MEMORANDUM – CONFIDENTIAL
From: HMRC marketing dept.
To: Working Together team and other stakeholders as advised
We are considering an advertising campaign to encourage agents to respond to the questions in the consultation document Establishing the Future Relationship Between the Tax Agent Community and HMRC.
Our advertising agency has picked up on the ‘relationship’ aspect and proposes a short television advert with the following script.
Please let us have your thoughts on this.
HMRC (represented by a slightly overweight man in a crumpled suit and with traces of lipstick on his shirt collar. He is holding the condoc and a bunch of flowers that are wilting slightly. We catch a glimpse of an ‘in memorium’ card attached): Darling, don’t be like that. Come over here and give me a cuddle.

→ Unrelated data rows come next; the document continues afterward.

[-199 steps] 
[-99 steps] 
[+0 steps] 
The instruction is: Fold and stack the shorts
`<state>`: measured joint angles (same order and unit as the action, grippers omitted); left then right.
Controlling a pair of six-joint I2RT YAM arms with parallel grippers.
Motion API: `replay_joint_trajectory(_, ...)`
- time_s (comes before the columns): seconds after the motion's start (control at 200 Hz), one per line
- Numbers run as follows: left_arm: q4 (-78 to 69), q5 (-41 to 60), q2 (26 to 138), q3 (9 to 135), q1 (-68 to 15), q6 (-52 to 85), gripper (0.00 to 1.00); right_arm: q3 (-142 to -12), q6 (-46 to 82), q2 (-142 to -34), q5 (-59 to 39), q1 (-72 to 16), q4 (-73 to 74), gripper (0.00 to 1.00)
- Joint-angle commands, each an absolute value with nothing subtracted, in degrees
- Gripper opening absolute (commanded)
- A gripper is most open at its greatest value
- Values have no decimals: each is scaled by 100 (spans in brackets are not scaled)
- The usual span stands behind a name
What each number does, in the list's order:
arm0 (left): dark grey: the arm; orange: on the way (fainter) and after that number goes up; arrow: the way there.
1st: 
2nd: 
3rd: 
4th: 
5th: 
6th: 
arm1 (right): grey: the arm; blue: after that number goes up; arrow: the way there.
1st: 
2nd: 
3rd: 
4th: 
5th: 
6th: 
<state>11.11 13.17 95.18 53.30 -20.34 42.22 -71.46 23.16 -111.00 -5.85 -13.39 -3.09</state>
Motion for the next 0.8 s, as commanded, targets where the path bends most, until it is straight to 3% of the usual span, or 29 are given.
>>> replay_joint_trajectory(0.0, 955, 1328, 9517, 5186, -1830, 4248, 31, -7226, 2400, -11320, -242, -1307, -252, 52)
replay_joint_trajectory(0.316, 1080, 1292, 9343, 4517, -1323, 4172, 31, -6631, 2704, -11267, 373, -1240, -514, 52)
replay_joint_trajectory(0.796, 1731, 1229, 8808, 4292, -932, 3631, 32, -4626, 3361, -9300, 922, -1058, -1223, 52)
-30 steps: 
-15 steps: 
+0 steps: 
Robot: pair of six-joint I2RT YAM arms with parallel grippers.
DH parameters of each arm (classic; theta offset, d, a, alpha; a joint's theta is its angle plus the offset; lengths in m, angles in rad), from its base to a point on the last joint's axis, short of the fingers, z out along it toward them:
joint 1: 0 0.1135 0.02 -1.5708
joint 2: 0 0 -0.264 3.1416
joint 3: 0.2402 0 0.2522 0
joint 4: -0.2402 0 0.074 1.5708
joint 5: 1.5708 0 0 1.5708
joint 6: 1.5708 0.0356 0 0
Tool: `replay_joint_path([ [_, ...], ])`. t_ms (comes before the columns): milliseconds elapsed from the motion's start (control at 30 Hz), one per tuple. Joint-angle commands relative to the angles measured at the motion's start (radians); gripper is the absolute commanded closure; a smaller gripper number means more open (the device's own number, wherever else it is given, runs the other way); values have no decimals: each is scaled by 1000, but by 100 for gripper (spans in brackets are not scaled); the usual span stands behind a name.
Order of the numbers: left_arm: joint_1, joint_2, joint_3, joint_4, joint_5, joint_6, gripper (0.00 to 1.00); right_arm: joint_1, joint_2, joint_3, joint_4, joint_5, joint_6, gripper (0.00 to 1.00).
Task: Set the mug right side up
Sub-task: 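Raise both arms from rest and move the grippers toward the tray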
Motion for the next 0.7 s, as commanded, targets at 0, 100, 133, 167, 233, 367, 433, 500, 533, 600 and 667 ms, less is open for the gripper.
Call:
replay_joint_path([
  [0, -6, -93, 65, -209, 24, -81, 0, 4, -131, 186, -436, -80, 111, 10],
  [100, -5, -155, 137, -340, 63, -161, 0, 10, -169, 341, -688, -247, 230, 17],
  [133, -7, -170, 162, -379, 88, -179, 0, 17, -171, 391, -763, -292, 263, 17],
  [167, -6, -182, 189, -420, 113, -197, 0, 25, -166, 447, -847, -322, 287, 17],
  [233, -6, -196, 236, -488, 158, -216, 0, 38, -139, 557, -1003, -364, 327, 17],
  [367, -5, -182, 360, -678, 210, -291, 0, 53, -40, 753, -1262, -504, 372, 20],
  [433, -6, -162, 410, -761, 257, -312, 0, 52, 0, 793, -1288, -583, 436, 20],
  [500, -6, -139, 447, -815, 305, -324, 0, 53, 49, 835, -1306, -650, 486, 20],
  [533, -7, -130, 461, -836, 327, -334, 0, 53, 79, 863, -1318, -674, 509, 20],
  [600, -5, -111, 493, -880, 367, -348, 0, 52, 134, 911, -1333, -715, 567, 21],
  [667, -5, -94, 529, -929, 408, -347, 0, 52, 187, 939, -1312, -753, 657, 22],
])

Agent (represented by a woman who seems slightly haggard and more than a little tired and is looking away): No! Go away. You’re not getting round me with a bunch of mouldy old flowers.
HMRC: I’m sorry, honey. I’ve seen the error of my ways. I’ve really changed. I promise I have.
Agent: Changed? I’ll believe that when I see it. What about the unreturned calls, the unanswered letters? The hours spent waiting for a call, a letter, even a note to acknowledge my existence.
HMRC: Babes, I’m sorry. I took you for granted, but I want to discuss our relationship. We used to speak regularly and do little things for each other. We gotta learn to trust each other again.
Agent: But you’ve not done anything for me for years; anyway I think that there are lots of issues to be resolved between us before we can 'work together' again.
HMRC: Maybe all I need is a little encouragement. C’mon, baby! I’m in touch with my feminine side, and I’ve written down some ideas of things we could do for each other. (He waves the condoc.)
Agent: Well, you can probably put some of those things out of your mind right now. But let me see. (She takes the document). Maybe I’ll call you in a couple of weeks.
HMRC: Please do. I’m counting on it. Don’t make me beg!